Problem 2. Cache consistency configuration
For strong consistency, the client that issued the change must be notified after all the other clients has acknowledged the change notification to the server. The mutation API on the client (such as Put) must wait for this notification before returning an acknowledgement to its client for the mutation. For eventual consistency, the client issuing the change does not have to wait. Also for eventual consistency, there is no need for server to get acknowledgements from the client. It can be a pure 'fire and forget' interface as the underlying transport offers guaranteed delivery as long as the client is up and connected. If the client is disconnected, it will invalidate all its mappings anyway.
Due to the above, the server side must know whether the store is configured for strong or eventual consistency and act accordingly. Also since the server side deals with only blobs we need to decide on what data to send when the change is broadcasted. Should we send just the hash(key) and expect that the client somehow knows how to derive the key(s) from hash?. Or should we extract the key from the blob and send?. Or should we extract the entire blob and send when broadcasting the change?.
All these questions are answered in the design notes after making some assumptions.
Problem 3: Constrained resource usage on the Server
The change broadcast communication from the server to the clients must be completely asynchronous to avoid holding costly server's stage threads waiting for responses from the client. Voltron mechanisms are available to achieve this asynchronous communication.
Voltron dictates that all communication from server MUST be asynchronous. This is to avoid server threads waiting and consuming resources of the stage affecting the overall scalability and responsiveness of the system.

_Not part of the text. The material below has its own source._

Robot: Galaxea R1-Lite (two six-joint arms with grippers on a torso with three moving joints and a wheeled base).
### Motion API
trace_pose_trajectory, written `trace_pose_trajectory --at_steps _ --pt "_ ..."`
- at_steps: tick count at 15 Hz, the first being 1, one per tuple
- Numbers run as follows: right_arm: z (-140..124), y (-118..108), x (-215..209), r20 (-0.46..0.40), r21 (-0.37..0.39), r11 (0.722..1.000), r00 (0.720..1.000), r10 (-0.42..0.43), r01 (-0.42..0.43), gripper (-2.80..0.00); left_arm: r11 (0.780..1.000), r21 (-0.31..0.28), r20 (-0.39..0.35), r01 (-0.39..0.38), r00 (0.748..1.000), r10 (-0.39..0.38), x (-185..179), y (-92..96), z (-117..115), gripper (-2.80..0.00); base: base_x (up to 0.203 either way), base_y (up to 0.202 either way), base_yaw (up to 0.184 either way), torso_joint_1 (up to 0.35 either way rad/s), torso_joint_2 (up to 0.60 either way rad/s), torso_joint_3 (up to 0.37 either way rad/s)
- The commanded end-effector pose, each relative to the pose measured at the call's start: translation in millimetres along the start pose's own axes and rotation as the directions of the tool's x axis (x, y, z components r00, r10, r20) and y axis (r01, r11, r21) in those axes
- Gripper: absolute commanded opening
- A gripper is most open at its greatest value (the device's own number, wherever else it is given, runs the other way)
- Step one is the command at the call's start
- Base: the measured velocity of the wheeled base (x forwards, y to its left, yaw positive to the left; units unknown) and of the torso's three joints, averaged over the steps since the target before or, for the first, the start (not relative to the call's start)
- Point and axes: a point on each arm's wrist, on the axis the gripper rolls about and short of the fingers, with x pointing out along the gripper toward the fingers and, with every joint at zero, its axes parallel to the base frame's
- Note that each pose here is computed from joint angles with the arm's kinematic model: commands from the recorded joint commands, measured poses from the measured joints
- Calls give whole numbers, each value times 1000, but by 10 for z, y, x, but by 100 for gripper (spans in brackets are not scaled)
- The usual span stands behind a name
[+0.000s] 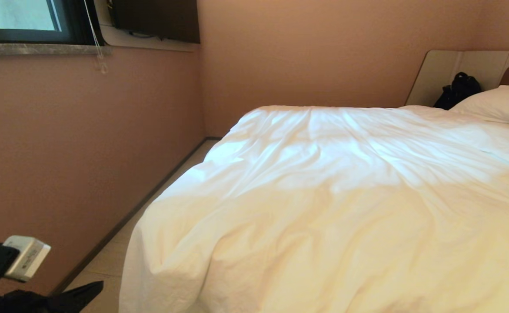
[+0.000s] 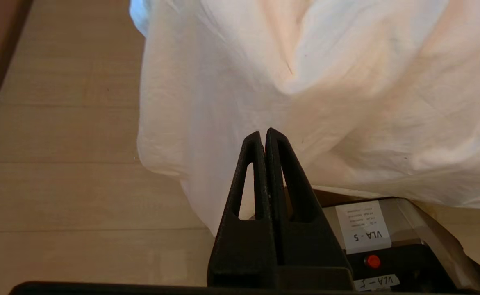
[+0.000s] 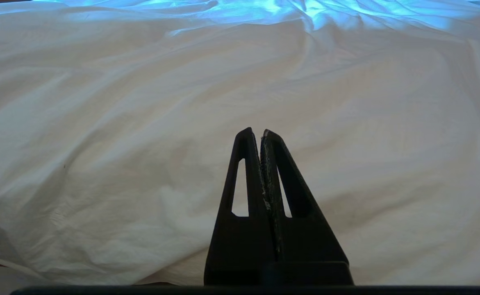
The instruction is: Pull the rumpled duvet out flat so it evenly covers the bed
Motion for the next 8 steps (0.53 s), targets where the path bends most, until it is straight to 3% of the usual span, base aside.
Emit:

Problem 4: Active/Passive failover impact for the invalidations.
How does a active/passive failover impact the invalidations. This is still work in progress.
Considering the effort required to handle all the above, the work will be broken into two iterations, Iteration 1 and Iteration 2.
Iteration 1 Scope:
Handle strong and eventual consistency, but broadcast the change to all 'live' clients that is connected to the store. With this approach there is no need of tracking the clients per hash. We can reuse the client tracking done in EhcacheActiveEntity for mapping all the clients that is connected to a given store on the server side.
Iteration 2 Scope (May be de-prioritized and taken up much later):
Track client activity per hash on the server so that a change to a mapping can be multicast to only those clients that has the mapping.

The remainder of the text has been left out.